Take the material below and reproduce, word for word, only the lines from the line with "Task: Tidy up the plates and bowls" through the line with "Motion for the".

--- START ---

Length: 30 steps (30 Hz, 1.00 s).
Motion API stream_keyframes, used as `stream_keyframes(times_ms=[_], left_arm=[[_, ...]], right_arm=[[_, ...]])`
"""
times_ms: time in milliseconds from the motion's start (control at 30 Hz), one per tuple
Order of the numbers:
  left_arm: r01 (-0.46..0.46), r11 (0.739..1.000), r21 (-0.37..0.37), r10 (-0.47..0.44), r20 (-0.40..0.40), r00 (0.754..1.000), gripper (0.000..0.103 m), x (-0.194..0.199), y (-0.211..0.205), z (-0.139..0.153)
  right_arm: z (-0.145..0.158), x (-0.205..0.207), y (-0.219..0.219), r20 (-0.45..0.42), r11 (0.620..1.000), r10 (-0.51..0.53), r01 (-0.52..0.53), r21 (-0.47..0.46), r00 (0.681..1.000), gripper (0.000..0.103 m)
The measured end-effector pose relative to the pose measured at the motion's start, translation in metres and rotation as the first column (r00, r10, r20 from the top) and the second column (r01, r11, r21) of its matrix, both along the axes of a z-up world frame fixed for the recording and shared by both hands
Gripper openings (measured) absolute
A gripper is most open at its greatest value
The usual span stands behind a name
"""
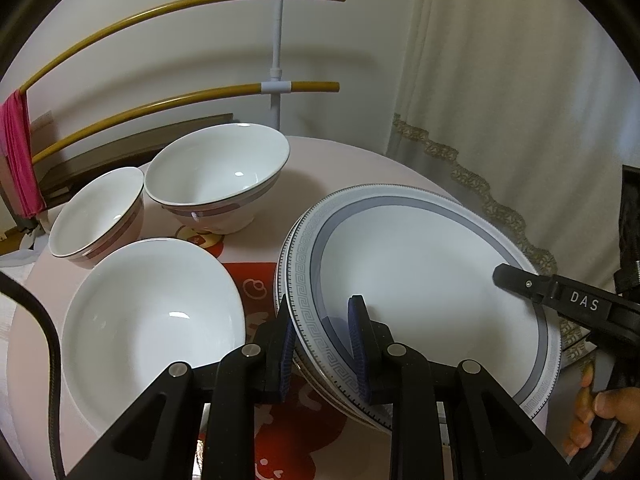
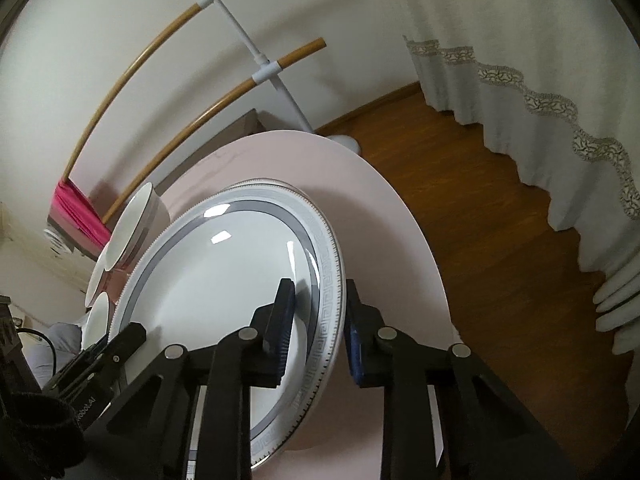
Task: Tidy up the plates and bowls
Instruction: 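Lower the plate onto the stack and open the right gripper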
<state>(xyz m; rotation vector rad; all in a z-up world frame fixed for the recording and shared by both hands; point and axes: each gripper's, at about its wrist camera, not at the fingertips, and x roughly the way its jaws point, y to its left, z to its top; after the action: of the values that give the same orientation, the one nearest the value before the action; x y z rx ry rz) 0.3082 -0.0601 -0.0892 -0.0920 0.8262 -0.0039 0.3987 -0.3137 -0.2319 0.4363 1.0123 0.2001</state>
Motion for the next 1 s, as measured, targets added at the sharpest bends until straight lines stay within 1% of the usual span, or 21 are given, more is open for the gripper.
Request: stream_keyframes(times_ms=[167,533,733,1000], left_arm=[[-0.002,1.000,0.009,0.002,-0.005,1.000,0.023,-0.0019,-0.0008,0.0014],[-0.017,0.999,0.037,0.018,-0.023,1.000,0.024,-0.0057,-0.0012,0.0029],[-0.015,0.999,0.037,0.016,-0.024,1.000,0.025,-0.0068,-0.0010,0.0026],[-0.012,0.999,0.030,0.013,-0.031,0.999,0.026,-0.0060,0.0039,0.0012]], right_arm=[[-0.0048,0.0005,-0.0054,0.006,0.999,0.008,-0.008,0.054,1.000,0.022],[-0.0058,-0.0005,-0.0066,0.015,0.998,0.022,-0.023,0.064,1.000,0.022],[-0.0075,0.0005,-0.0104,0.018,0.997,0.027,-0.028,0.074,0.999,0.021],[-0.0072,0.0011,-0.0101,0.019,0.998,0.027,-0.028,0.064,0.999,0.021]])
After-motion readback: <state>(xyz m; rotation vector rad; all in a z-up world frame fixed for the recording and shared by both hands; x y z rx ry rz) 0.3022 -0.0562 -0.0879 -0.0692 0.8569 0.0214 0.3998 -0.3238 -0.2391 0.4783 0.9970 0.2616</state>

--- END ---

**Your solution:**
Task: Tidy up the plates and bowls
Instruction: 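Lower the plate onto the stack and open the right gripper
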<state>(xyz m; rotation vector rad; all in a z-up world frame fixed for the recording and shared by both hands; point and axes: each gripper's, at about its wrist camera, not at the fingertips, and x roughly the way its jaws point, y to its left, z to its top; after the action: of the values that give the same orientation, the one nearest the value before the action; x y z rx ry rz) 0.3082 -0.0601 -0.0892 -0.0920 0.8262 -0.0039 0.3987 -0.3137 -0.2319 0.4363 1.0123 0.2001</state>
Motion for the next 1 s, as measured, targets added at the sharpest bends until straight lines stay within 1% of the usual span, or 21 are given, more is open for the gripper.

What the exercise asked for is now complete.